Paul Grech Tuesday, April 27, 2010 , ,
As Alan Kennedy walks into the room it is impossible not to be impressed. Not simply because of his honours list - five league titles, four League Cups, three Charity Shields and, most notably, two European Cups - but also because he still looks supremely fit for someone who is in his fifties. "I'm going for a jog later on," he says, explaining why he’s wearing a tracksuit, before adding that he has "to stay fit just in case Rafa Benitez gives me a call!"

It immediately transpires that Kennedy has a talent for putting people at ease. Something of a necessity, you might add, for a man whose visits to Anfield these days are in the role of a corporate hospitality guest. “I need to work to earn a living,” he tells me later.

As if to prove his credentials as an after dinner speaker, he quickly starts firing the sort of anecdotes that fans lap up. “Bob Paisley knew my family as he was from the same village as my mother. In fact, he used to buy his fish and chips from her shop. So he knew that he was signing someone who was coming from a good background and a hard worker,” he says, providing a glimpse back to an era when football business was done in a manner that seems completely alien today.

At the time the £330,000 that Liverpool paid Newcastle made Kennedy the most expensive defenders in the game. It wasn’t exactly Liverpool’s style to splash about that sort of money but Paisley was determined to get him. “In previous years Liverpool had experimented with a number of players at left back but they wanted someone to sort the issue once and for all. When Paisley signed me, he said that if I didn’t become an England player he would jump in the Mersey. Having thought a bit about it Paisley then added: when the tide is out!”

Paisley’s prediction, however, did come true and Kennedy did play for England albeit only twice - Kenny Sansom had made the role his – but his success at a club level more than made up for any disappointment this might have given rise to.
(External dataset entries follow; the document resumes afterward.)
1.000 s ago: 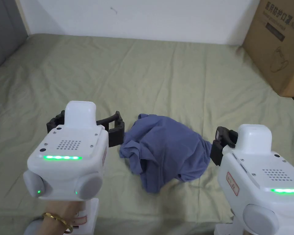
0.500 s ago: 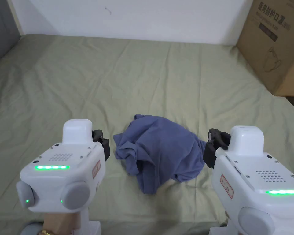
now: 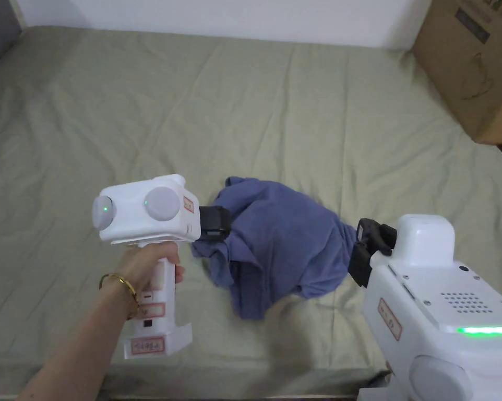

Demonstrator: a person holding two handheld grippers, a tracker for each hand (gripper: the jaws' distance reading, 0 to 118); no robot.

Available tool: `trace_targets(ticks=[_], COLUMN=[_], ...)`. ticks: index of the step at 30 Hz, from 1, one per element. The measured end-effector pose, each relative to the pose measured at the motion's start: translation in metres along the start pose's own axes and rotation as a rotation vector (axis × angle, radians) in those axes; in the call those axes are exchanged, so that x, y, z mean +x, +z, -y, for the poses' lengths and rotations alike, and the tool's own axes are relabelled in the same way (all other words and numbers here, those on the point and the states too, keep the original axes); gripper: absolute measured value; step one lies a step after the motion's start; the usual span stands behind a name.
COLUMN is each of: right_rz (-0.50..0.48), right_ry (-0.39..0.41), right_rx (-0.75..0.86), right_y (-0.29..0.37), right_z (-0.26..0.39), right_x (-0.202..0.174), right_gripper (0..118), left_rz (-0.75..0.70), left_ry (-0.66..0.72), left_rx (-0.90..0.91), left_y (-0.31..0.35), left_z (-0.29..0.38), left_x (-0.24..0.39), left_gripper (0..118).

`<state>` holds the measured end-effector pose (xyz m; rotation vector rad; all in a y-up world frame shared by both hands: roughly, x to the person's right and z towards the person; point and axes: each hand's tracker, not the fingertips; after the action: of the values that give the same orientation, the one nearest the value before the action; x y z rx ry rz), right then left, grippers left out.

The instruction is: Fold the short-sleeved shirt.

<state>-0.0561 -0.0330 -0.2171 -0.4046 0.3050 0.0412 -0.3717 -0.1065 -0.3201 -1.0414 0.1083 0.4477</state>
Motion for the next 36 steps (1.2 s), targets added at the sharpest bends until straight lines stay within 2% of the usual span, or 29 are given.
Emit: trace_targets(ticks=[3,4,5,6,7,8,10,13,17,21,22,23,25,26,27,28,29,34,36], right_rz=[0.018,0.026,0.03,0.036,0.042,0.047,0.06,0.074,0.083,0.056,0.052,0.056,0.034,0.022,0.018,0.024,0.054,0.143,0.173], right_ry=[-0.001,-0.003,-0.006,-0.014,-0.021,-0.026,-0.033,-0.036,-0.045,-0.029,-0.018,-0.021,-0.033,-0.047,-0.063,-0.065,-0.074,-0.015,-0.017], right_rx=[-0.022,-0.029,-0.034,-0.04,-0.045,-0.048,-0.052,-0.052,-0.07,-0.2,-0.227,-0.225,-0.326,-0.384,-0.441,-0.422,-0.472,-0.662,-0.711], right_y=[-0.003,-0.004,-0.004,-0.005,-0.005,-0.005,-0.006,-0.007,-0.017,-0.055,-0.069,-0.079,-0.111,-0.128,-0.146,-0.16,-0.175,-0.248,-0.266], right_z=[0.004,0.006,0.007,0.008,0.008,0.009,0.009,0.008,-0.006,-0.03,-0.035,-0.037,-0.043,-0.044,-0.044,-0.044,-0.043,-0.02,-0.008], right_x=[0.004,0.006,0.008,0.01,0.012,0.014,0.018,0.023,0.031,0.046,0.049,0.051,0.057,0.059,0.062,0.065,0.067,0.078,0.081], right_gripper=[0,0,0,0,0,0,0,0,0,0,4,14,67,100,117,113,113,113,110], left_rz=[-0.004,-0.025,-0.038,-0.053,-0.068,-0.073,-0.111,-0.038,-0.033,-0.027,-0.029,-0.028,-0.023,-0.019,-0.014,-0.007,-0.003,-0.006,-0.016], left_ry=[0.017,0.005,-0.011,-0.037,-0.078,-0.103,-0.127,-0.088,-0.051,-0.065,-0.062,-0.058,-0.041,-0.035,-0.023,-0.016,-0.011,0.004,0.007], left_rx=[-0.078,-0.092,-0.099,-0.112,-0.122,-0.122,-0.099,-0.074,0.074,0.214,0.24,0.26,0.286,0.289,0.297,0.302,0.303,0.328,0.327], left_y=[-0.026,-0.032,-0.038,-0.042,-0.046,-0.047,-0.046,-0.03,0.005,0.043,0.052,0.059,0.069,0.072,0.077,0.078,0.08,0.087,0.085], left_z=[-0.009,-0.009,-0.009,-0.009,-0.008,-0.005,0.002,0.007,0.01,0.014,0.016,0.018,0.017,0.017,0.017,0.013,0.012,0.004,-0.001], left_x=[0.004,0.007,0.008,0.01,0.012,0.013,0.015,0.007,-0.006,-0.015,-0.017,-0.019,-0.025,-0.027,-0.03,-0.033,-0.035,-0.042,-0.045], left_gripper=[114,109,98,67,30,2,2,2,2,2,2,2,2,2,2,2,2,2,2])
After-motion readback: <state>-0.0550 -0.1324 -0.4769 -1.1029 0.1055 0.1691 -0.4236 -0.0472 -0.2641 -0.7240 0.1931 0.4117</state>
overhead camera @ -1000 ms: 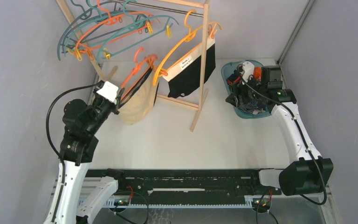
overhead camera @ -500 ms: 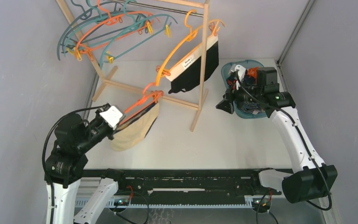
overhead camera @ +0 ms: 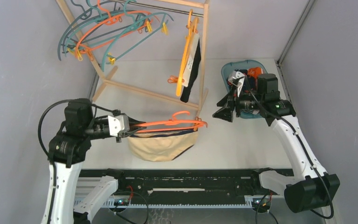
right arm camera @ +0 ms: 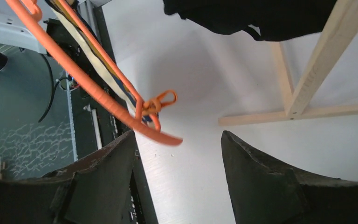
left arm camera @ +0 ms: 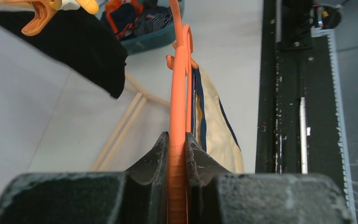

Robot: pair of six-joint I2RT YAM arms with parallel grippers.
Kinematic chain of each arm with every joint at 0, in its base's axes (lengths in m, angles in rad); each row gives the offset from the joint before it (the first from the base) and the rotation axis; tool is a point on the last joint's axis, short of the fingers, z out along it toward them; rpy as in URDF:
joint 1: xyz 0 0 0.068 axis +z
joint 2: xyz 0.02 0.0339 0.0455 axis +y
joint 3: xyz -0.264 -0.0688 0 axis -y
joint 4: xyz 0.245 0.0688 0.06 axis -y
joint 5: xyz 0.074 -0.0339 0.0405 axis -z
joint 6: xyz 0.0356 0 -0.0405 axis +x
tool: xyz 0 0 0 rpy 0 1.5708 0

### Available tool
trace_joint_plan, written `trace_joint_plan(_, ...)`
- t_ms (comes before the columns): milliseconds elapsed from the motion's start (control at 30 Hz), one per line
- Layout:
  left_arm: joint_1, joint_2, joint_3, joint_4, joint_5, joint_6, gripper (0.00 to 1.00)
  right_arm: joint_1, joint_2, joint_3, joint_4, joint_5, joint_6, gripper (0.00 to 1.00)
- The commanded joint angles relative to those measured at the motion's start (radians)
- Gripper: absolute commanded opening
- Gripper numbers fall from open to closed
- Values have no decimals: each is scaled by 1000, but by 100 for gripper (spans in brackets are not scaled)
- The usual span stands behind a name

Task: Remove the underwear clipped to the hanger
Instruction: Remove the underwear from the hanger.

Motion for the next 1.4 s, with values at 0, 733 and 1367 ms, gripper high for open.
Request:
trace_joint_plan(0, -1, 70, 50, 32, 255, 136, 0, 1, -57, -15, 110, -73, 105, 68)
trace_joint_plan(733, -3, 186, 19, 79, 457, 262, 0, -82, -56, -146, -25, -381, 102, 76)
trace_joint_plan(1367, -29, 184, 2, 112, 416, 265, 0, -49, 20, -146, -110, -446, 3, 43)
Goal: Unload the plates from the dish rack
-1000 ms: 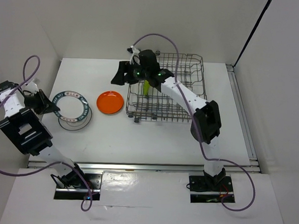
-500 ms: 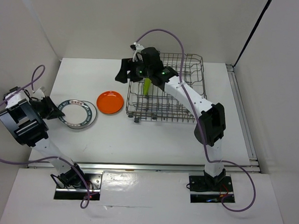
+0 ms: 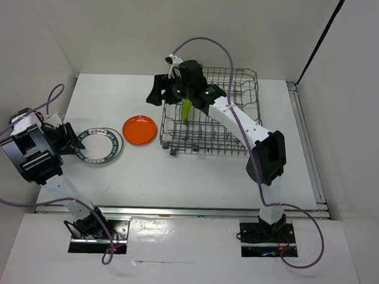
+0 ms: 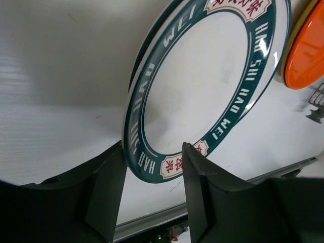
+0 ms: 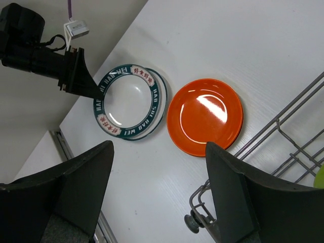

This despite a shaky start. “My debut wasn’t a great debut. In fact it was a terrible debut. Players and fans were probably wondering why the club had spent so much money on me. What happened was that Liverpool had learned this trick of playing the ball nice and easy in little triangles. My philosophy was to get rid of the ball, to send it to the other side for as long as possible. So I would be finding Terry McDermott or David Johnson but everyone would be caught short so it was a waste of time.”

“I hadn’t learned much in the previous four or five days that I’d been at Liverpool and when I came in at half-time against QPR, the manager was fuming. He whispered – he didn’t shout – ‘I think they shot the wrong bloody Kennedy!’ It was said in jest but the message was that I had to improve or I was out. So I learned a lot from that particular game.”

And learn he did, as he nailed down the left-back slot for the coming seven years. “In our first season, we let in sixteen goals,” he says, more matter-of-fact-idly than out of vanity.

“During my time at Anfield we established ourselves as the best team in the country with our traditional 4-4-2. We didn't think too much about our opponents. There was so much self-belief that we always took the field determined to play our own way and our main goal was to push forward and score goals. Football in those days was easier to understand as emphasis was not so much on tactics. The secret behind Liverpool's success was unity in the group. Everyone played for each other and that made us a very difficult team to beat.”

Liverpool’s self belief was also fuelled by their achievements both in England and in Europe. And it was here that Kennedy enjoyed his biggest success. His goal – the winner - against Real Madrid in the 1981 European Cup final is an obvious talking point. “It was at the time,” he answers when I venture that it probably was the high point of his career. “I’d scored in the previous Cup final against West Ham (in the League Cup final) but that hadn’t turned out to be a winner as the game ended in a draw.”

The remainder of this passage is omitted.